Seen in this context, the declining interest by retail investors to invest in companies that are focused on the renewables sector makes total sense. These companies are now finding their core activities less profitable; are experiencing stronger headwinds in developing new projects or securing orders, which leads to questions over future growth; and are facing tougher scrutiny from other firms in the sector. For instance, Barclays last month warned that Ørsted has no plan B as renewables suffer.
Declining investor confidence in renewables stands in stark contrast to the strong performance of companies in both the wider energy and technology sectors.
For example, the S&P 500 Energy Index, which is dominated by companies in the fossil fuels sector, has risen by on average 10% in the last year. These companies received a fillip as energy prices rose globally in the last year following the upheaval after the Ukraine war, which enabled some firms to make record profits.
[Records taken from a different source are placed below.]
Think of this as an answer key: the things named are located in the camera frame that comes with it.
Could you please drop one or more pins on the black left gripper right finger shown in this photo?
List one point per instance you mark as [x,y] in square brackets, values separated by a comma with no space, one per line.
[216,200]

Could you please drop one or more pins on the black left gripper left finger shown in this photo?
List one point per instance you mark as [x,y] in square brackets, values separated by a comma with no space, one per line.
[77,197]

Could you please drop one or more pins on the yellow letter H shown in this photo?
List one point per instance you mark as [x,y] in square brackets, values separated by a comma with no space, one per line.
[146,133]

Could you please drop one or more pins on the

Meanwhile, the Nasdaq 100 index of technology companies has reported a strong 12 months.
It is not simply renewables stocks that have suffered either. LSEG Lipper has warned that investor reticence about renewable energy has spread to the fund management sector, with net outflows from renewables funds globally reaching a quarterly record of $1.4bn between July and September. This is a sharp turnaround from the $3.36bn inflows it reported into these funds in the first half of 2023.
But does this decline of interest in renewables stocks and funds matter? Yes and no.
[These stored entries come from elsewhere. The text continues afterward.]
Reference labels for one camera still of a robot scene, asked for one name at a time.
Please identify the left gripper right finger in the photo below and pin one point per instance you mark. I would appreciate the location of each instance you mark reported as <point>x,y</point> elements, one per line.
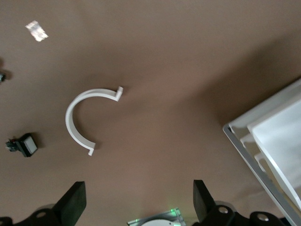
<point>204,202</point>

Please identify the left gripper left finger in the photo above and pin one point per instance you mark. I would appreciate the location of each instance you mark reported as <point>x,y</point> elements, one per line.
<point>70,207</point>

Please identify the small blue electronic component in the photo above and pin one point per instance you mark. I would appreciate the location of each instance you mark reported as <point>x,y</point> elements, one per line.
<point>2,76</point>

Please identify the black switch with white face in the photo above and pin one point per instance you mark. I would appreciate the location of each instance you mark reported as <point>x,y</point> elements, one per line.
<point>27,146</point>

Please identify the white curved plastic bracket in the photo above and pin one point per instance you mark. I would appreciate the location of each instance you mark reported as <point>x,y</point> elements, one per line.
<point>70,124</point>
Yes, it is concerning that retail investors are less confident in renewables. This may mean that firms trying to carry out initial public offerings in the coming months will struggle to command the prices they once would. That restricts their ability to raise funds and can only have knock-on effects on their investment activities. It would be very concerning for the renewables industry if this fall is replicated through 2024.
And yet, we must also see this in context of the strong increases in investor demand for the renewables sector in recent years. A retreat by some investors now might simply reflect a return to normality following a few years of over-exuberance. There is little indication that institutional investors are questioning either the importance of the long-term role of renewables in addressing the climate crisis; or that a shortage of finance will present a major stumbling block for developers with the best projects.
Declines now may also provide interested investors with the opportunity to get into the renewables sector at prices they find attractive. There is every chance that the sector will receive a boost again at the COP28 climate change conference in Dubai next month, when the need to grow wind and other sources will be on the agenda.
There are certainly headwinds for renewables investors as we head into the closing weeks of 2023: inflation, supply chain disruption, bureaucracy, and the start of major election campaigns where renewables will likely be a ‘culture war’ issue. But we see plenty of tailwinds for the sector that should give investors plenty of hope too.